En una entrevista a pocos días del no rotundo del Congreso a la consulta soberanista, Bosch deja claro que si las Cortes dicen que votar es ilegal los catalanes buscarán "otra legalidad" para conseguirlo.
"No nos vamos a enfrentar. Si es irreversible e imparable, lo más importante no es el qué, sino el cómo, para que el proceso sea cívico y pacífico, y no lastime a nadie. Al contrario, que le saquemos el máximo provecho", proclama. Bosch, que acaba de publicar el libro "Como amigos. La independencia de Catalunya interesa a los españoles" (Galaxia Gutenberg), cree posible una secesión ordenada en la que España y Catalunya salgan beneficiadas mutuamente.
Para el portavoz de ERC ya son muchos los que prevén "apocalipsis y desastres", y ahora toca explicar la "cara amable" de la independencia, las oportunidades que se abren para convertir un "matrimonio mal avenido" en una pareja separada que, pasado un tiempo, incluso puede llegar a convertirse en "buenos amantes".

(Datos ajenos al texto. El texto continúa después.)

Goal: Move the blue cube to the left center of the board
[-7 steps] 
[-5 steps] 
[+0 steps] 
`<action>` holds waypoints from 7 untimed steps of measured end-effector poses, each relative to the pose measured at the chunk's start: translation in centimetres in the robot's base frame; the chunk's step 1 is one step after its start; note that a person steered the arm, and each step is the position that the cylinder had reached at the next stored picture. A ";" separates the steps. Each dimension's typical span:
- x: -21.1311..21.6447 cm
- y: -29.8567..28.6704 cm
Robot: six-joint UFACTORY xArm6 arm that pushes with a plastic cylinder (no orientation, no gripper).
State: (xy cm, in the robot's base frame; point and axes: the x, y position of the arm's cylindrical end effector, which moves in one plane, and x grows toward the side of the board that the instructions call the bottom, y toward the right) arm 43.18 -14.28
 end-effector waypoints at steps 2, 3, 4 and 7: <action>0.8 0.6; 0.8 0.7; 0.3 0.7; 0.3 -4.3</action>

En ese modelo, pone de ejemplo la independencia de Noruega de Suecia a principios del siglo XX después de un proceso que podía haber sido tumultuoso, o incluso violento, pero que se desarrolló con total normalidad democrática mediante un plebiscito.
Antes de la secesión, el clima estaba enrarecido, los noruegos se quejaban de que Suecia no les representaba bien en el exterior y que se producía un expolio fiscal mientras las inversiones no llegaban a todas las partes del Estado.
"Cosas que nos suenan bastante, ¿verdad?", se pregunta. Después de la independencia, "gira la relación" y en poco tiempo Suecia y Noruega conviven como buenos amigos y vecinos, con una "bolsa común" de Seguridad Social mientras el comercio y la prosperidad de ambos países "se multiplica". Es la misma explicación economicista de Adam Smith para apoyar la independencia de las colonias británicas de América del Norte en el siglo XVIII.
Bosch prefiere no fijarse un horizonte temporal para la independencia de Catalunya, "no voy a equivocarme poniendo una fecha", reconoce, pero tiene claro que el momento puede llegar este otoño, con una Diada del 11 de septiembre "que promete" y la consulta convocada para el 9 de noviembre.
"Lo que sí sabemos es que las cosas cuestan mucho, se encallan, hasta que se produce un desencadenante. Podría ser este otoño. A partir del verano se añadirá cierta presión política. Si puede ser este otoño y si no, tardará algo más", asegura. No obstante, insiste en que los pasos que se vayan dando serán siempre "amistosos, legales y democráticos".